Non paiono solo dodici anni
Sono passati appena dodici anni da quando Indro Montanelli ha smesso di battere i tasti della sua Lettera22. Ventidue, come quel giorno di luglio del 2001 quando decise di spegnere la sua luce nella camera di una clinica milanese. Decise, perché siamo convinti che anche in quell’ultima circostanza non abbia voluto abbandonare la sua testarda – quasi anarchica – autonomia dai condizionamenti.

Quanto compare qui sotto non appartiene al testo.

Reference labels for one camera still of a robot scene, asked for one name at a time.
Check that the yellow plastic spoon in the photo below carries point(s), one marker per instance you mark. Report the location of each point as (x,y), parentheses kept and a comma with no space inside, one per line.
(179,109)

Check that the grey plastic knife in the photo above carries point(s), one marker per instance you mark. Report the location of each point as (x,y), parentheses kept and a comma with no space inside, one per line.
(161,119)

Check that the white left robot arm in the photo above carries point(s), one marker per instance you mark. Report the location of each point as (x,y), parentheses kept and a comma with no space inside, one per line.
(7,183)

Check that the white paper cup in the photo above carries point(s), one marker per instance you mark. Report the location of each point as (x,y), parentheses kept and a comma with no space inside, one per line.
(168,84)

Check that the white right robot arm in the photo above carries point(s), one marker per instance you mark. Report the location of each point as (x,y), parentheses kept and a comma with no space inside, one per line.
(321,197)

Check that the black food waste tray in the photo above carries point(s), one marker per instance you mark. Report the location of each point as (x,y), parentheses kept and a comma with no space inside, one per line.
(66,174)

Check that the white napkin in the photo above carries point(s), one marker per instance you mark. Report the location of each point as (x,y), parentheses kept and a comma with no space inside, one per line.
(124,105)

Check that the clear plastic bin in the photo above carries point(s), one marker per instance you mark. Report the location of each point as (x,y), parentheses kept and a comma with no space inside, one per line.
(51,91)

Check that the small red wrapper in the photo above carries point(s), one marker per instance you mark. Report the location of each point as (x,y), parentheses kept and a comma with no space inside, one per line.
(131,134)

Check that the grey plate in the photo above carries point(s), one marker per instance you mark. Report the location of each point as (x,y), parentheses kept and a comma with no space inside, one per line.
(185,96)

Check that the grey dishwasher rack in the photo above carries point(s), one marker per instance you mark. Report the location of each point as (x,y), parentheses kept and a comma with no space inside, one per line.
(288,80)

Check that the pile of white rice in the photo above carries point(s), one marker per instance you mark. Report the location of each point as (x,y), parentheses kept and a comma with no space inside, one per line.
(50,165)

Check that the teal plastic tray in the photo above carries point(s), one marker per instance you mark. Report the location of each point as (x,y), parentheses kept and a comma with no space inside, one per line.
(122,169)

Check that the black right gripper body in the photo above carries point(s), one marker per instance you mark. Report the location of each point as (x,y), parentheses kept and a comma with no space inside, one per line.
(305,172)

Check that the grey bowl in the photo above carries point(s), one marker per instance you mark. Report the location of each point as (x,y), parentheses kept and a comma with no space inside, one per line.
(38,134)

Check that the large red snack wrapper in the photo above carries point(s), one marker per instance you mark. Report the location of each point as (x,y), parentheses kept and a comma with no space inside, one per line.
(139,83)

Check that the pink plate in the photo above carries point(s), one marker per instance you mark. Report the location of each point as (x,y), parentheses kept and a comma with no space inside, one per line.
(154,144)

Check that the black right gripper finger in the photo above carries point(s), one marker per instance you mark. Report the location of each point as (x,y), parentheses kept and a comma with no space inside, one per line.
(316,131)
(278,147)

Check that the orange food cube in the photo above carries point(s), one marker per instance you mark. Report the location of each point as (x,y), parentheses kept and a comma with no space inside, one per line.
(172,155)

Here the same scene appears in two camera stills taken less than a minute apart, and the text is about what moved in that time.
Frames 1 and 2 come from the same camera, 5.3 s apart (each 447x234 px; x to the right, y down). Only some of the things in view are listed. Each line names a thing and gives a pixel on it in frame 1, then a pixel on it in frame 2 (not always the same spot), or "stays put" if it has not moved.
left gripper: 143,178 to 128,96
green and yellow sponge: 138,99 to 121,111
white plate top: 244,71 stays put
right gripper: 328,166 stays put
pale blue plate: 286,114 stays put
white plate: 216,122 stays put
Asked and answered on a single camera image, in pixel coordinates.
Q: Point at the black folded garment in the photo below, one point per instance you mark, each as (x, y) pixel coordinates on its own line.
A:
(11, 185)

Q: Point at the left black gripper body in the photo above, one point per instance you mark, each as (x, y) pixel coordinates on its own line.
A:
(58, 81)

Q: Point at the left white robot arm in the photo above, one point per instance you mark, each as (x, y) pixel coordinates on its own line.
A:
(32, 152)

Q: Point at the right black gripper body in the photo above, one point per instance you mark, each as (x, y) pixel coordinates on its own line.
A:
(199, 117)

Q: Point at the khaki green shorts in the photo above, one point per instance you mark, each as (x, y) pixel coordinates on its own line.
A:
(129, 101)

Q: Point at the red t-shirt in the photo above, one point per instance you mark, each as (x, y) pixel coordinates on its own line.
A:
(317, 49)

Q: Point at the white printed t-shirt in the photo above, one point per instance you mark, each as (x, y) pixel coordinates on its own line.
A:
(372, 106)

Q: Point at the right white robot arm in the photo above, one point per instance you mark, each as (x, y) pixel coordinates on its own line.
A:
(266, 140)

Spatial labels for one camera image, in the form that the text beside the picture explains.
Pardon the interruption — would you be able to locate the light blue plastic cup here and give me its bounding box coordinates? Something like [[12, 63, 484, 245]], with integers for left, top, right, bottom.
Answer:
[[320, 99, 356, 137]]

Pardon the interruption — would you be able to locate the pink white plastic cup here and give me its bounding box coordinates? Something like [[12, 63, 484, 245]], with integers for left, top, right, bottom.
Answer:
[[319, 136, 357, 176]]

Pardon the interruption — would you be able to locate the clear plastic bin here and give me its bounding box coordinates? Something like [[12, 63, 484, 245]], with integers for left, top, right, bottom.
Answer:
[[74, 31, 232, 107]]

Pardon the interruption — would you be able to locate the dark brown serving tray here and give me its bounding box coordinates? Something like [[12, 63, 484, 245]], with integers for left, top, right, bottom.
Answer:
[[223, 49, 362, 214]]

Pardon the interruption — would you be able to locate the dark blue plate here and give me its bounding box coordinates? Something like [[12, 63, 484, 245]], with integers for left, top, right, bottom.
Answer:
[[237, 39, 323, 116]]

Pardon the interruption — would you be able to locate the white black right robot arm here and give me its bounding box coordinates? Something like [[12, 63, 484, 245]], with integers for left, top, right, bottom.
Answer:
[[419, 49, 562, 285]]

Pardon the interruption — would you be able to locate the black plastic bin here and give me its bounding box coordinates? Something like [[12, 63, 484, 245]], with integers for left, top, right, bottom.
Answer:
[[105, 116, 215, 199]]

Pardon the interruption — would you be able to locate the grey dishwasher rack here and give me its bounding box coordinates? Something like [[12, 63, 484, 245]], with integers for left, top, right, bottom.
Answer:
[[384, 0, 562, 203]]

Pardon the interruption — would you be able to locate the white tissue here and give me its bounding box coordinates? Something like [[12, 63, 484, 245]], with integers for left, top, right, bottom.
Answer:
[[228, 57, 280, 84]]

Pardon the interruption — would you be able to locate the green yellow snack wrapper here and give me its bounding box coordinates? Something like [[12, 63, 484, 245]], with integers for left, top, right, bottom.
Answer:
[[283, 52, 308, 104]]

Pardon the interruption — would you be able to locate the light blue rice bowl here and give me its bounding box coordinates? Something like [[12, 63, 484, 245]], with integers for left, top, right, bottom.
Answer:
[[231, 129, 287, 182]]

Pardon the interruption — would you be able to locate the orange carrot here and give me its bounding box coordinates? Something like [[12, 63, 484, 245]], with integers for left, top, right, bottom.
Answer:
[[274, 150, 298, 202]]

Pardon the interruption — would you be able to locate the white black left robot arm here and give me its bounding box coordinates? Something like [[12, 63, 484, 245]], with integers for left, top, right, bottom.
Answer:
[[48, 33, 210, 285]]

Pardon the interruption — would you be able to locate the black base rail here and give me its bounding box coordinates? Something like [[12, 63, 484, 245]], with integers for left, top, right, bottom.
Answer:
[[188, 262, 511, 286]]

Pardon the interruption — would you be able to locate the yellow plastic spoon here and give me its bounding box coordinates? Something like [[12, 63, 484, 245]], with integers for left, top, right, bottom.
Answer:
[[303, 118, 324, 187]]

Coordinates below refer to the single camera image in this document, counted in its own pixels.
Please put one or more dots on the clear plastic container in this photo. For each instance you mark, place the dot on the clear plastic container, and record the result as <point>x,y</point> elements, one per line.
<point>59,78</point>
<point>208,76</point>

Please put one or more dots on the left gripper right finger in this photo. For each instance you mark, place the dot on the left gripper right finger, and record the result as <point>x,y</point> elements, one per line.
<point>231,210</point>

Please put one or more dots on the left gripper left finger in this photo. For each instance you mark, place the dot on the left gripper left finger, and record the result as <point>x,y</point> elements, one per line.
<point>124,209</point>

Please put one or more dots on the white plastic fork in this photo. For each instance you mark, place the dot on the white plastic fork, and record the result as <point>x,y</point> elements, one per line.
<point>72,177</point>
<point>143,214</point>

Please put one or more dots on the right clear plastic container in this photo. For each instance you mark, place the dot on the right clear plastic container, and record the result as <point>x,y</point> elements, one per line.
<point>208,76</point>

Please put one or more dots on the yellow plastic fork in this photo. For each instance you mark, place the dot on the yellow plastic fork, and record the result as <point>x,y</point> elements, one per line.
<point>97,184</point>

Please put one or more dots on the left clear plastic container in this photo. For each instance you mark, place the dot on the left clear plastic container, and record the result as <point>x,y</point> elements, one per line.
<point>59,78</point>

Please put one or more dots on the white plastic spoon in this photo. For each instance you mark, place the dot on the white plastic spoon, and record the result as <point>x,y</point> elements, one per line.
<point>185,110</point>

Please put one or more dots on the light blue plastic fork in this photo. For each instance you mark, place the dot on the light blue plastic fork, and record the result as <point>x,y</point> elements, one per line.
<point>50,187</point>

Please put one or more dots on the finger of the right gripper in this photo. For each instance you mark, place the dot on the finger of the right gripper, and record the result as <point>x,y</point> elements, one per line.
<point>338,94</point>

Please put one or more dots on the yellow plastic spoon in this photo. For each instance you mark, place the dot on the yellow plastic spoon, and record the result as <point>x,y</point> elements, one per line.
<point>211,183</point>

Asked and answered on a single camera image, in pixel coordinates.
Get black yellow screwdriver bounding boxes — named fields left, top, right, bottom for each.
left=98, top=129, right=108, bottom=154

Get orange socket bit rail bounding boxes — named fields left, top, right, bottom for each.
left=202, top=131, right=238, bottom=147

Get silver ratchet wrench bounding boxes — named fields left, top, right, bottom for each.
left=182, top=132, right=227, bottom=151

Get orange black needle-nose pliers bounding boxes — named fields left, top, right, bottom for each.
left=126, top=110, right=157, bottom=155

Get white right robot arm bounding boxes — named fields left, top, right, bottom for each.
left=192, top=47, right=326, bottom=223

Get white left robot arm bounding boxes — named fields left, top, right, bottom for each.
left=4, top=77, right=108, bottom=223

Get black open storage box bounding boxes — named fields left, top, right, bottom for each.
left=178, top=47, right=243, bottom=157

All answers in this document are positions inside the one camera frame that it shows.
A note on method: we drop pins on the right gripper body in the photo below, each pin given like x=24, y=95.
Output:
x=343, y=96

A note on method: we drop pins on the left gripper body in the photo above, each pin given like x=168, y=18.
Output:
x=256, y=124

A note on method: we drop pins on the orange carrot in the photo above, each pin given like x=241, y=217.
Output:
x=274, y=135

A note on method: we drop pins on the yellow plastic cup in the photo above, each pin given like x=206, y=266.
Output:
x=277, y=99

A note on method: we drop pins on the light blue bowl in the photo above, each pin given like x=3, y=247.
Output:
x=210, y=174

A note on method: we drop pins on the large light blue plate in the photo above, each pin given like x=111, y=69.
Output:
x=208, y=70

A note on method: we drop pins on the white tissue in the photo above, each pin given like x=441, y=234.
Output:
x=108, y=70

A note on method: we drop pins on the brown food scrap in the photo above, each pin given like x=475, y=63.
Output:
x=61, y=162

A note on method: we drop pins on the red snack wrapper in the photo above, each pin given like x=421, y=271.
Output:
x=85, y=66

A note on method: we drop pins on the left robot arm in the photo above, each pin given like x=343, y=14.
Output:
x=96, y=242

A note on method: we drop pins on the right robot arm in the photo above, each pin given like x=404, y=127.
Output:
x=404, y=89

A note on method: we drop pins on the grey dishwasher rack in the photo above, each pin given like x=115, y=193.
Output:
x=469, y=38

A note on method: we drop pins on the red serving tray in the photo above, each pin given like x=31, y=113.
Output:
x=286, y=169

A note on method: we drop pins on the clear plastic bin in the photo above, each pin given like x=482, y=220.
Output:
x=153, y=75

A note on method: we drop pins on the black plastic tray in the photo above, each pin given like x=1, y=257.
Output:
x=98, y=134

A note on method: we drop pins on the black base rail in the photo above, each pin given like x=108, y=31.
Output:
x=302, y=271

Appena dodici anni, ci meravigliavamo, perché appare come un ricordo d’altri tempi il suo giornalismo talmente autorevole da consentirgli di schierarsi per chiunque e su qualunque fatto ritenesse di voler scrivere, anche con la sua mai celata e ondivaga faziosità.
Oggi, dopo solo dodici anni, non vediamo più tante penne come la sua tra le colonne dei giornali: forse bastano le dita di una mano per contarle. Tant’è che molti sono solo cronisti per appagare il proprio ego (ed anche faziosi, questo sì e pure indebitamente) ma pochi i giornalisti per “sana passione”.
Ai giovani che spesso desiderano iniziare questo mestiere bisognerebbe confessare che il mestiere del giornalista non si impara – semmai i maestri ti possono far scoprire gli strumenti (le fonti, le tecniche, le verifiche) per scrivere notizie – ma “essere” giornalista è cosa diversa. E’ dote che non si acquisisce (semmai si scopre in sé stessi e la si coltiva) quella di avere la passione di informare chi ti legge. C’è chi pare scriva solo per sé, per digitare una sequenza di parole sullo schermo del proprio pc e per vedere poi la propria firma stampata in neretto.
Mentre è noto come Montanelli dicesse di sé «condannato al giornalismo, perché non avrei saputo fare niente altro»: stava qui il suo essere giornalista per passione.